Tuesday, July 10, 2012


Rivers of Living Water, Life from the Vine.


I have never met this gentleman, but I identify with what he writes, in such a way that I have no trouble identifying him as “friend”,my blogger friend! There's something else; he's my brother in Christ .

He's just finished publishing a series of four articles which, IMHO, is a must read for anyone who claims to be Christian. He reveals much about what edification really means, when the teacher is the Holy Spirit, rather than a curriculum.

Paul Burleson is a similar vintage to me. He's what, I think, the Bible speaks of when it mentions elders, mature. Check the series, beginning here:

Have you ever listened to preachers, read books, which have induced feelings of guilt, and caused you to strive, and suffer emotional anguish, and stretch every fibre of your being, yearning for all that the Lord would have for you?

I have known brethren who have become so fatigued in this spiritual quest, that they simply had no choice but to give up, abandoning the stuff that had led them to the brink of breakdown.

It seems that very few, who claim to be Christian, find the truth of what Jesus was meaning, when He said, “So if the Son sets you free, you will be free indeed”.

Many of those who experience this truth, find themselves having to “leave church” to protect their faith!

This brings Paul's series to mind, which continues reminding me of the encounter of Jesus and the woman at the well:

Jesus answered her, "If you knew the gift of God, and who it is that is saying to you, 'Give me a drink,' you would have asked him, and he would have given you living water."

The woman was fretting and straining because she didn't have the where-with-all to get the "living water" Jesus spoke about. Like so many who "know Christ" as an historical figure, they don't KNOW Him in a living relationship!

What He is saying is, "If you had a true relationship with me Me everything else will fall into place; it's about your relationship with Me, the water I'm speaking of will come without any of your stress, strain, struggle and anguish. Your thirst will be assuaged by Me, in Me, apart from your effort, and you won't need a bucket to give it to others..

In the last article of his series, Paul begins by referring to the fruit bearing of Galatians 5.

The Holy Spirit in us, Jesus, produces this fruit. He produces the bud, then the flowers, and finally the fruit, through you and I, by way of union and fellowship with Him. Just like the vine and the fruit bearing branches. Relationship!.

Relation ship with Him is fellowship with, and in Him. As He said in John 15:4, Abide (dwell) in me, and I in you. As the branch cannot bear fruit by itself, unless it abides (dwells) in the vine, neither can you, unless you abide (dwell) in me. Abide (dwell) in me, and I in you. As the branch cannot bear fruit by itself, unless it abides (dwells)in the vine, neither can you, unless you abide (dwell) in me”.

Imagine if the daily activity of the branches of the vine was fretting and straining, suffering anguish in order to bear fruit. Well! Imagine is all you can do, because it simply does not happen.

The branches rest there, dwelling in the vine, drawing sustenance from the vine.
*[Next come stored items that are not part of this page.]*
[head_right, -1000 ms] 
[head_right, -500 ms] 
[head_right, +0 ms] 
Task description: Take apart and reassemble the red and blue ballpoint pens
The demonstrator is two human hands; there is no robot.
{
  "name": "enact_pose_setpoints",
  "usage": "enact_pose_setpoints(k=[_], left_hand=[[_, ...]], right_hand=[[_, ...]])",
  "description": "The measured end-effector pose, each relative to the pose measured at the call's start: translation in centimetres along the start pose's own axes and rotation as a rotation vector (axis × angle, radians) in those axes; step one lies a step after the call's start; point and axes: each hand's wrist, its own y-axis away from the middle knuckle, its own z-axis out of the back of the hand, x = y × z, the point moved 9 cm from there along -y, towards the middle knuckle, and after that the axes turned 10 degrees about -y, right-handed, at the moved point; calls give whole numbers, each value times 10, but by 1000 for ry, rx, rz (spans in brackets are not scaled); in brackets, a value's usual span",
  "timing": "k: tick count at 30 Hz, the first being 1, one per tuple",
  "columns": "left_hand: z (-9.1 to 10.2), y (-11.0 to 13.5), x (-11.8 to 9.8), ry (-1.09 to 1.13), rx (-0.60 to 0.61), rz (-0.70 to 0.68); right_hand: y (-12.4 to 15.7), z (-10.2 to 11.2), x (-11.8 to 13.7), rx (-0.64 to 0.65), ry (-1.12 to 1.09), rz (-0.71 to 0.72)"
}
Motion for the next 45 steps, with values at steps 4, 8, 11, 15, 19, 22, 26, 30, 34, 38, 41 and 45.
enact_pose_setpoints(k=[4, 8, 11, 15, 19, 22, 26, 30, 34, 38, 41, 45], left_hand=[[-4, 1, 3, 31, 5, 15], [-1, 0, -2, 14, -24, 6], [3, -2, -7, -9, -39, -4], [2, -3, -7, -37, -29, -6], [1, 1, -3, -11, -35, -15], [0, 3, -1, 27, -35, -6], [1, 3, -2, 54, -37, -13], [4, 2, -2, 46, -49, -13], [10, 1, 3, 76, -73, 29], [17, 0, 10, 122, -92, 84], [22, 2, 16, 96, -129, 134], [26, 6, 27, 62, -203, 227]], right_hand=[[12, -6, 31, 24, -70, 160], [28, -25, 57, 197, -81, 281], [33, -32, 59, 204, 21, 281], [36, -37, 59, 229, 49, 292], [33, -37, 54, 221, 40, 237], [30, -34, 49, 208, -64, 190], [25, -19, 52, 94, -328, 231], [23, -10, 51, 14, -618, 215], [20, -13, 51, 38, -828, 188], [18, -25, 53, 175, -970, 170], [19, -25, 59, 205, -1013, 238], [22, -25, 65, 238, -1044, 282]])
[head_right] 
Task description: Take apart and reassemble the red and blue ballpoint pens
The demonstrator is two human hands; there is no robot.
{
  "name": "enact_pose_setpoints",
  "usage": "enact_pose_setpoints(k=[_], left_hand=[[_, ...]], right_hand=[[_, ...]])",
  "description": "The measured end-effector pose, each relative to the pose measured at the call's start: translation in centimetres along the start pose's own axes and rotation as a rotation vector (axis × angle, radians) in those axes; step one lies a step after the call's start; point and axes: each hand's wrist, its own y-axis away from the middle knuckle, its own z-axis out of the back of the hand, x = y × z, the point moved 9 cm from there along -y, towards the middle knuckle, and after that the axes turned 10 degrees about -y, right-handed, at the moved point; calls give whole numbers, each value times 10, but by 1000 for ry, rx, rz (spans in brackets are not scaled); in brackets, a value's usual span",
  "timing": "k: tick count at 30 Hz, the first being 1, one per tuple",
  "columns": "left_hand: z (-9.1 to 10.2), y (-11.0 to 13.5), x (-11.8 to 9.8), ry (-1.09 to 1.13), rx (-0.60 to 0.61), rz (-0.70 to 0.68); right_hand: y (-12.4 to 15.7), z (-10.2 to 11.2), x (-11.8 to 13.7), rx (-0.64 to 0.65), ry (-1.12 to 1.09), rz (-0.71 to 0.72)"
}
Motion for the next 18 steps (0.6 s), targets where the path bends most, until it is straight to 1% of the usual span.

Bearing fruit is the result of BEING in the vine, branches drawing life from the source, and as Paul suggests,
In order to be to others what He is being to me, it is essential that I not ignore the boundaries that are necessary for other relationships to be, in fact, healthy and mutually satisfying, rather than unhealthy and controlling. ”.  .

That's what I see Paul speaking of in his last two points. The emphases are mine:
Five--A significant factor in building any healthy relationship is that it is to reflect what we are "being" in that relationship and not what we are "doing" in it. Relationships that are healthy depend on how we function in grace and truth not on how we perform in roles.

Six---The overriding purpose in my having other relationships, whether marriage or church or friend, is so I can mirror what He and I have together relationally. In order to be to others what He is being to me, it is essential that I not ignore the boundaries that are necessary for other relationships to be, in fact, healthy and mutually satisfying, rather than unhealthy and controlling.